Humana, demasiado humana

Piedad Bonnett
19 de octubre de 2014 - 04:00 a. m.

SI UN EXTRANJERO ME PREGUNtara por la calidad de vida que tenemos en Bogotá, ¿qué podría decirle, teniendo en cuenta que no pienso, como otros, que este es “el mejor vividero del mundo”?

Le hablaría de nuestros bellos cerros, de la arborización y de nuestras bibliotecas, entre muchas otras cosas. E incluiría La Candelaria, si no fuera porque considero que dan pena su suciedad y sus paredes pintarrajeadas por vándalos.

Otras cosas resultan, sin embargo, muy difíciles de explicar, incluso para los bogotanos mismos. Por ejemplo, que una obra pública pueda durar haciéndose dos y tres años, y que cuando parece que ya acabaron vuelva a empezar, como en el caso de la calle 94.

O que durante cinco o seis administraciones, y a pesar de que pagamos impuestos, los huecos de la ciudad se han convertido en cráteres, haciendo que el tráfico, ya de por sí atroz, prácticamente colapse. ¿Y cómo explicar que ahora el borde de los huecos esté pintado de amarillo, verde o blanco, no se sabe si por bromistas insubordinados que salen de madrugada a “intervenirlos” artísticamente, o por una administración que, como no puede taparlos, los hace visibles para que no nos caigamos en ellos?

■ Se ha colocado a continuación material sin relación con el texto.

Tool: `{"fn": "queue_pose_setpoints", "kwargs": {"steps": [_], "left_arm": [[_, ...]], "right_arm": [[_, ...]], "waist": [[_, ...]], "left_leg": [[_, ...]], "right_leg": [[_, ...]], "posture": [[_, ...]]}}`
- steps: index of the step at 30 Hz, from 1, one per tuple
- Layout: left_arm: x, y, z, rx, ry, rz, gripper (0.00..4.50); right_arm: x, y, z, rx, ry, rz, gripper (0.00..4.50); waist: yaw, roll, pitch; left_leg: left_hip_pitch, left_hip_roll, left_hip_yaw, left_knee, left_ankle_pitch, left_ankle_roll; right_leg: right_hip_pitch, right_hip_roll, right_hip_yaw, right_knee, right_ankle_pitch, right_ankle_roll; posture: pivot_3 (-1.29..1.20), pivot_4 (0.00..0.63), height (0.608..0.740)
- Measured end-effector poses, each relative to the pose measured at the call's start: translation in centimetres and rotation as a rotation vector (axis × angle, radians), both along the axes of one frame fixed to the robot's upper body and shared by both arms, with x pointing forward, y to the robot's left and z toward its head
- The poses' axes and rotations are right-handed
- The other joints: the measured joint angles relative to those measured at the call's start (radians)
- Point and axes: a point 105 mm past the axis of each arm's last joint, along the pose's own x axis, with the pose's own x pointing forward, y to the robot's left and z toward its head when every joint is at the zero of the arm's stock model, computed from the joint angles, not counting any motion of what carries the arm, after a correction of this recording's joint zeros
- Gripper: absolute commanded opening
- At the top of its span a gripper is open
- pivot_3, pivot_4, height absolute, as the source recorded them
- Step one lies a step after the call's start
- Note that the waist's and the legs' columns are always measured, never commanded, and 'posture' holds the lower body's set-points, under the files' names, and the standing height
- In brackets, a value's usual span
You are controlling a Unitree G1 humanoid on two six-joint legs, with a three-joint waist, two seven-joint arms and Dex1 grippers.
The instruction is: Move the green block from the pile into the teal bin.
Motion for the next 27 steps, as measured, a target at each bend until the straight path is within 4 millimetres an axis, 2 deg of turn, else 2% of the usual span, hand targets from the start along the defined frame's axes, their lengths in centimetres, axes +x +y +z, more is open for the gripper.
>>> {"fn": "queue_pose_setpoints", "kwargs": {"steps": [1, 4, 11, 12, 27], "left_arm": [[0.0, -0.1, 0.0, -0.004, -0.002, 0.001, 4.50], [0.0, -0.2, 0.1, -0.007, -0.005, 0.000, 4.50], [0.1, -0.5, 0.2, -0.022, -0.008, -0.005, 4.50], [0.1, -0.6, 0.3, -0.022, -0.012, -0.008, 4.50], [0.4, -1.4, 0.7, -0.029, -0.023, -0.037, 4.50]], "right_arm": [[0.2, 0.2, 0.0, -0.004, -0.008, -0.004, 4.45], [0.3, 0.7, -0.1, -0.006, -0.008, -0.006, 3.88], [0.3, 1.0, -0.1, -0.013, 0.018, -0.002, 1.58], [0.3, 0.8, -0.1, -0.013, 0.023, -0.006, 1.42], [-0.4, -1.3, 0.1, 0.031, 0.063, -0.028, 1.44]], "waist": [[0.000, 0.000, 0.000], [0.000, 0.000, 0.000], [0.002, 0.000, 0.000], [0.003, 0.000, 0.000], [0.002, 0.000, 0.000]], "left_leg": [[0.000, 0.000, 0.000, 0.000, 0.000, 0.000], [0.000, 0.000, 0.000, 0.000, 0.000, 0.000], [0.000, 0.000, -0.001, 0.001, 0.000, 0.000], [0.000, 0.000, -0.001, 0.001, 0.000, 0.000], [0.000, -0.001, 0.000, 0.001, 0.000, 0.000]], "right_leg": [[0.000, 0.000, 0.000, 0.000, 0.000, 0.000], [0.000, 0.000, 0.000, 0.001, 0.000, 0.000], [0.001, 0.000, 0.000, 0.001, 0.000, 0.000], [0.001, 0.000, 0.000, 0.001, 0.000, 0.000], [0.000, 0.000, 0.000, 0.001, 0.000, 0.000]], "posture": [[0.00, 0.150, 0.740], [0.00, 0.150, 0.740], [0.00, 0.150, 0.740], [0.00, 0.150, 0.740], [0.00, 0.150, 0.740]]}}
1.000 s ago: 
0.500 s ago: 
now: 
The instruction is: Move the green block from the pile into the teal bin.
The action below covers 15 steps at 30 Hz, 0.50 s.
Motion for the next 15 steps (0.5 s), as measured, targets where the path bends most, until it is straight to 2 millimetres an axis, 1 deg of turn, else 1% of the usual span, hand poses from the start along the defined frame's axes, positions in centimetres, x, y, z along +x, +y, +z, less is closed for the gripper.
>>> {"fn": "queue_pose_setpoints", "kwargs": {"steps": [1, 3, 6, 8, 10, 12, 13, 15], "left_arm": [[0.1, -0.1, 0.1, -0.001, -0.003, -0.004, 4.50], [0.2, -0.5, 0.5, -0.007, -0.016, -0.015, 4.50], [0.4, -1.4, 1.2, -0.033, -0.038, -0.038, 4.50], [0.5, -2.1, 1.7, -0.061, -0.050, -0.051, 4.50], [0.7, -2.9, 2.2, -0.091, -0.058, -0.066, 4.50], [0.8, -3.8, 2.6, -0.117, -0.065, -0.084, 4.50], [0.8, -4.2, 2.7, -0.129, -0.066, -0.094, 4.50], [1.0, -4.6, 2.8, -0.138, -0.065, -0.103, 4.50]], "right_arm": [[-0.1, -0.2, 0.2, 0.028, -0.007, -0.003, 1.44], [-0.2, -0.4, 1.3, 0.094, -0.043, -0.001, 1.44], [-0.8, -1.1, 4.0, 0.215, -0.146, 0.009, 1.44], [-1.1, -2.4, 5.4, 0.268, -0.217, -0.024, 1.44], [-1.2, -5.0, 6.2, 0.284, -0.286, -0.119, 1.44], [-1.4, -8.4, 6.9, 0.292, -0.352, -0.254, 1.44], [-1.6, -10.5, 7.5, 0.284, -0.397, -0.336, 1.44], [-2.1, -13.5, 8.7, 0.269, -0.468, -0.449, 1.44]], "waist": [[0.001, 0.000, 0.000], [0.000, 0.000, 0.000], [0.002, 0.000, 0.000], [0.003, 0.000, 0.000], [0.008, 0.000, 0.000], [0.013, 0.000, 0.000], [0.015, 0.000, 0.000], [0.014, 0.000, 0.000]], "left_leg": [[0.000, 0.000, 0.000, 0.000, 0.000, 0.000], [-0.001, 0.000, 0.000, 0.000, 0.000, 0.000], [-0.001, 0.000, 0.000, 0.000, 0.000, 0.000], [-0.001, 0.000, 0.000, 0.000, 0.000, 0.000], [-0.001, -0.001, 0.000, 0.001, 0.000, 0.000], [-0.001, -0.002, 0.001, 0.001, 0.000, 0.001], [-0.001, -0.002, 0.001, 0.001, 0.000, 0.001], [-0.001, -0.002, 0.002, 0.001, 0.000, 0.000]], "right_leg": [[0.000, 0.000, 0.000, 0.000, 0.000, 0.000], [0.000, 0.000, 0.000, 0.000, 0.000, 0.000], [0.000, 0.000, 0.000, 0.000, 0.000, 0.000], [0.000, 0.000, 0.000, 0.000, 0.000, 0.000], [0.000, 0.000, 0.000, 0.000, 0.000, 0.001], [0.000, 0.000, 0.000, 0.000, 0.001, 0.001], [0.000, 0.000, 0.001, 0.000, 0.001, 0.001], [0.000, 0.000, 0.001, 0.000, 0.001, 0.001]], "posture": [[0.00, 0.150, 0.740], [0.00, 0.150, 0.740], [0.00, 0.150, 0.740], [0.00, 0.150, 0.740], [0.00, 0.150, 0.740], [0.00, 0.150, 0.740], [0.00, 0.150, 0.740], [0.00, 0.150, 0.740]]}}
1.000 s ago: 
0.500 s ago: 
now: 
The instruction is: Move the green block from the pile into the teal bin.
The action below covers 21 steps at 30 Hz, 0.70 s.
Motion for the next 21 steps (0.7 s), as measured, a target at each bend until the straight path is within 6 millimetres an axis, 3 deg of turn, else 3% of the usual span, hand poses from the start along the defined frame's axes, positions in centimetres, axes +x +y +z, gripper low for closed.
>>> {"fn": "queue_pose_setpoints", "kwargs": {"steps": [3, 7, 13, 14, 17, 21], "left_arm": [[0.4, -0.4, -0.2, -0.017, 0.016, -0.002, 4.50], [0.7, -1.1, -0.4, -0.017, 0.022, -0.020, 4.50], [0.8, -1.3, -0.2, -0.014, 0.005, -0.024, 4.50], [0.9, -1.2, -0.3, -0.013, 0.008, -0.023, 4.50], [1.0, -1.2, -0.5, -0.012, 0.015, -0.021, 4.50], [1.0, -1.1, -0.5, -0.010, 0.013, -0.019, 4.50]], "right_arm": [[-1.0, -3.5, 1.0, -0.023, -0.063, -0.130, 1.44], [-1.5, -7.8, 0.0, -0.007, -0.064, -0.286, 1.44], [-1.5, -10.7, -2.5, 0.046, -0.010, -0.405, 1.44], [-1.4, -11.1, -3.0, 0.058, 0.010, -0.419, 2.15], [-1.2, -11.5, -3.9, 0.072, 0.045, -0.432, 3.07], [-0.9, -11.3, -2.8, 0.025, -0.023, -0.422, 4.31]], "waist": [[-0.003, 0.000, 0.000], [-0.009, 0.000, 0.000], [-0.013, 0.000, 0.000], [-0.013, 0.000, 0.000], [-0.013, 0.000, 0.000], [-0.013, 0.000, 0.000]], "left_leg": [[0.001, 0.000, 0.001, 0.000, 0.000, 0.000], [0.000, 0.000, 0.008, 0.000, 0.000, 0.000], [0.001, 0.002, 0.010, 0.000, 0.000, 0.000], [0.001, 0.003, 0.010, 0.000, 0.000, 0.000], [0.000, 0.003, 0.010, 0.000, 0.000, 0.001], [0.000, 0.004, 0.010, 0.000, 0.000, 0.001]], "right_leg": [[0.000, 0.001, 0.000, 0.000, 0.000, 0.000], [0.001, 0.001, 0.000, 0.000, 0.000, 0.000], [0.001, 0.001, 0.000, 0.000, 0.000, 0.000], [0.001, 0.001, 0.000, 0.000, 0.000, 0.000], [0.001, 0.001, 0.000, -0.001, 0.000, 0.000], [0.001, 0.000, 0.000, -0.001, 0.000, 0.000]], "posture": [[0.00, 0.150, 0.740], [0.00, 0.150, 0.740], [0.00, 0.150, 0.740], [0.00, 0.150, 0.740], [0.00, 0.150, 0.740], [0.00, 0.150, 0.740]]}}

Si configuráramos un juicioso panorama de conjunto, es posible que terminemos por concluir que estamos en un desesperante círculo vicioso. Para que el ciudadano desista del automóvil —cuya proliferación es consecuencia, en buena parte, de la medida de Pico y Placa— habría que ofrecerle un buen servicio público, pero ya sabemos que en Transmilenio, como en nuestras cárceles, se apiñan ocho personas por metro cuadrado, sujetas a maltrato, robo y abuso. Otra opción, para unos cuantos, es el taxi, pero estos son cada vez más escasos, y no sólo a las horas pico. Si usted decide irse de rumba un viernes, por ejemplo, y se piensa tomar unos tragos y por tanto sabe que no debe manejar, prepárese para el drama de no encontrar en qué irse.

Y además, desafortunadamente, cuando el carro se toma en la calle los pasajeros desconfían del taxista y este de los pasajeros: ya ha habido 10 taxistas asesinados en lo que va del año. Y si el bogotano se decide por su carro, no puede descartar que lo afecte la modalidad de robo que está de moda: el pedradón en el panorámico que permite que los cacos introduzcan medio cuerpo en busca de la cartera o el portátil. (Las autoridades, tan atinadas, acaban de poner reductores de seguridad en un único punto de la Circunvalar, que los necesitaría en muchos otros: donde termina la Perseverancia, un lugar de atracos frecuentes por todos conocido).

Y como peatón, recuerde lo que acaba de decir la Policía: que en Colombia, ya en agosto, habían robado a 18.494 personas, y que los robos van a crecer en un 15% en el resto del año. Como si estuvieran haciendo pronósticos en la bolsa.

Cuando, además de todos sus padecimientos, el ciudadano no se siente seguro a la hora de caminar por su barrio, de cruzar un puente, de sacar el celular en la calle o de montarse a un bus o un taxi, peligra la salud mental colectiva. Esto es lo que habría que explicarle a un extranjero que pregunte cómo es vivir aquí. Eso sí, muertos de vergüenza.